Ketua Komisi I DPR Abdul Kharis Almasyhari prihatin penyanderaan warga negara Indonesia kembali terjadi. Terakhir, tiga anak buah kapal (ABK) Indonesia disandera.
Ia menilai, penyanderaan WNI yang sudah kesekian kalinya menunjukkan bahwa negara telah dilecehkan dan kewibawaan Indonesia tak diperhitungkan.
"Komisi I prihatin sekali dengan penculikan keempat dan mereka tidak menghitung kita. Kalau kita disegani, tidak mungkin ada pihak yang berani menculik warga negara Indonesia," tutur Abdul saat dihubungi, Senin (11/7/2016).
Ia menambahkan, pemerintah tak bisa melakukan usaha penyelamatan dengan instan. Pertama, pemerintah Indonesia perlu membangun diplomasi luar negeri yang semakin baik.
Kedua, postur Indonesia harus lebih diperhitungkan di mata asing, terutama dengan membentuk citra kewibawaan negara.
Abdul menilai, diplomasi yang dilakukan pemerintah Indonesia masih belum efektif mengingat masalah penyanderaan masih terjadi.
"Diplomasinya belum berhasil karena ternyata tidak sampai hasilnya dipahami di bawah. Kenyataannya masih ada yang disandera," kata politisi Partai Keadilan Sejahtera itu.
Ia pun mengingatkan agar solusi untuk penyanderaan ini tidak diarahkan pada pemberian tebusan kepada pihak Abu Sayyaf.
Pemerintah, kata Abdul, seharusnya tidak sekadar menjadikan penyanderaan ini sebagai bahan pembelajaran semata.
"Belajarnya jangan terlalu lama, apalagi ini sudah keempat kalinya," tutup Abdul.

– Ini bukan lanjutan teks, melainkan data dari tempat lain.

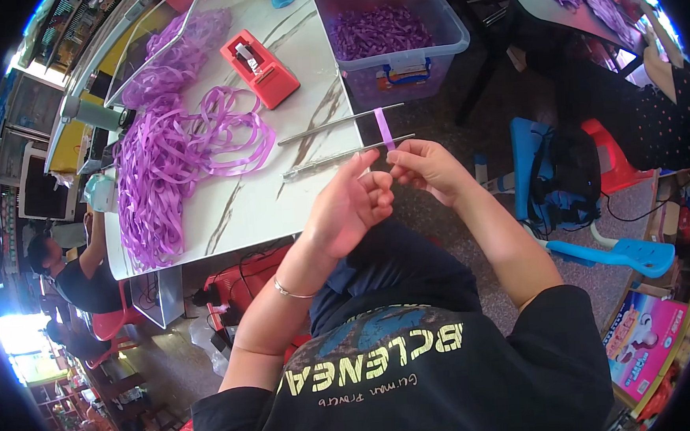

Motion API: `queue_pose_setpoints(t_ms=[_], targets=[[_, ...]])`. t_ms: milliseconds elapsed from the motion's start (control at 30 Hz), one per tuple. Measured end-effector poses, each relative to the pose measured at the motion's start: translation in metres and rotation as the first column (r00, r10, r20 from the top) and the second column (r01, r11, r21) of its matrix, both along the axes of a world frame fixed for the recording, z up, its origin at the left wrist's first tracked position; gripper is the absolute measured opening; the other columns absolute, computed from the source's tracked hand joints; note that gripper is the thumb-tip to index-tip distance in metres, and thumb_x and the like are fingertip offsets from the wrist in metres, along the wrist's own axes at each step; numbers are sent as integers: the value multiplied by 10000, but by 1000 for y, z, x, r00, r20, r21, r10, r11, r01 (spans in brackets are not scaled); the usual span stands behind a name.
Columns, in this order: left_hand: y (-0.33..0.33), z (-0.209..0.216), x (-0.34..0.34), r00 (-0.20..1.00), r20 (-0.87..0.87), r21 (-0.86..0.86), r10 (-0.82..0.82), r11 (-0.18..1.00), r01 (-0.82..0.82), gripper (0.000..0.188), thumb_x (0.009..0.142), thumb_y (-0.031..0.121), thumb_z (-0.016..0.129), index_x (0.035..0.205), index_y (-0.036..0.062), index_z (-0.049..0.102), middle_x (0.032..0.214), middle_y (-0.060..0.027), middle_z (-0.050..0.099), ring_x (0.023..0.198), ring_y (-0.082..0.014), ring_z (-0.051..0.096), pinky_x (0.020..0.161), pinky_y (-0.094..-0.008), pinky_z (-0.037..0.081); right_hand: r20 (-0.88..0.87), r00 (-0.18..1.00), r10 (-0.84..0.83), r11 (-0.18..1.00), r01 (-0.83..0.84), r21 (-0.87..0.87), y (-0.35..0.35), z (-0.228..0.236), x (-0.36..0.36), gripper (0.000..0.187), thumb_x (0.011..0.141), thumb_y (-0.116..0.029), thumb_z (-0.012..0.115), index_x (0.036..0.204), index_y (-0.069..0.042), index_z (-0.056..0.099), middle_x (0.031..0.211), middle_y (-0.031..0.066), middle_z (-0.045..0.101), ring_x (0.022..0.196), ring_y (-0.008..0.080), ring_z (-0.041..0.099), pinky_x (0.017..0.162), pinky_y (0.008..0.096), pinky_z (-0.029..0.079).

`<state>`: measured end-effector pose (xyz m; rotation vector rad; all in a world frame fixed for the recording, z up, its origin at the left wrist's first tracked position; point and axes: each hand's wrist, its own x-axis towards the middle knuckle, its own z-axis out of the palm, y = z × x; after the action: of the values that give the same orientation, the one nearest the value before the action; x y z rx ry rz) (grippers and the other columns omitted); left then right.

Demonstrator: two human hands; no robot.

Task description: Wrapping purple plastic ribbon strips around a metal jig and securing them with tape.

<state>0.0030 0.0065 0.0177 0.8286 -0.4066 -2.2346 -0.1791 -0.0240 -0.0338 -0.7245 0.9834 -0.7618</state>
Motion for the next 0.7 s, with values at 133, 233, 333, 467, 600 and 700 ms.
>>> queue_pose_setpoints(t_ms=[133, 233, 333, 467, 600, 700], targets=[[0, 1, -13, 980, -194, 61, 40, 998, -29, 278, 930, 322, 395, 1089, 95, 419, 784, -17, 505, 670, -107, 493, 613, -243, 428, 51, 994, 94, 995, -92, -24, -3, 4, -2, 149, 850, -225, 604, 907, -89, 585, 734, 1, 633, 611, 54, 583, 577, 177, 440], [-6, -7, -16, 949, -305, 127, 74, 991, -36, 213, 928, 294, 396, 1009, 99, 427, 752, -7, 479, 630, -98, 462, 589, -229, 413, 5, 996, 90, 996, -90, -15, -4, 11, 1, 160, 861, -212, 586, 945, -77, 573, 756, 16, 644, 631, 65, 601, 614, 190, 459], [-8, -19, -13, 931, -362, 122, 38, 993, 7, 193, 928, 268, 393, 998, 93, 433, 720, 4, 442, 606, -86, 426, 571, -221, 395, -18, 993, 114, 993, -114, -9, -6, 15, 4, 169, 860, -218, 585, 943, -71, 578, 759, 23, 647, 632, 72, 603, 632, 195, 463], [-8, -15, -12, 918, -396, 84, 36, 996, -3, 128, 908, 190, 391, 1002, 104, 407, 700, 1, 412, 618, -100, 414, 572, -231, 382, -72, 991, 112, 994, -113, -10, -9, 18, -6, 191, 853, -256, 593, 889, -68, 597, 733, 19, 640, 617, 66, 594, 624, 199, 463], [-6, -14, -7, 920, -392, 33, 19, 999, -7, 129, 877, 131, 392, 1006, 126, 383, 704, -8, 407, 641, -125, 415, 596, -250, 381, -426, 838, 341, 912, -406, -68, -27, 49, -30, 237, 838, -273, 597, 752, -52, 600, 608, 9, 588, 503, 53, 535, 457, 174, 353], [-7, -19, -7, 874, -486, -7, -12, 1000, 9, 124, 870, 134, 401, 993, 138, 386, 710, -11, 406, 660, -133, 418, 616, -260, 383, -191, 927, 322, 883, -367, -292, -51, 71, -36, 220, 853, -241, 574, 754, -45, 583, 579, -1, 547, 462, 33, 462, 425, 164, 308]])
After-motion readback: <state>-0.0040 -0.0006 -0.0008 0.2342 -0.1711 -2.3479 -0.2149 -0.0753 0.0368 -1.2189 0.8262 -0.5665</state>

Tiga WNI Lorens Koten selaku juragan kapal, Emanuel, dan Teodorus Kopong sebagai ABK diculik di perairan kawasan Felda Sahabat, Tungku, Lahad Datu Sabah, Negara Bagian Malaysia.
Ketiganya berada di kapal pukat tunda LD/114/5S milik Chia Tong Lim. Ketiga WNI diculik oleh lima orang bersenjata laras panjang yang berbahasa Sulu.
“Ketiga anak kapal suku Nusa Tenggara Timur mengaku memiliki paspor Indonesia dibawa penculik. Sedang empat lainnya, satu warga NTT dan tiga warga Palauh (Filipina) dibebaskan,” ujar Muhammad Fatah, Konsulat RI di Tawau–Malaysia, Minggu (10/7/2016).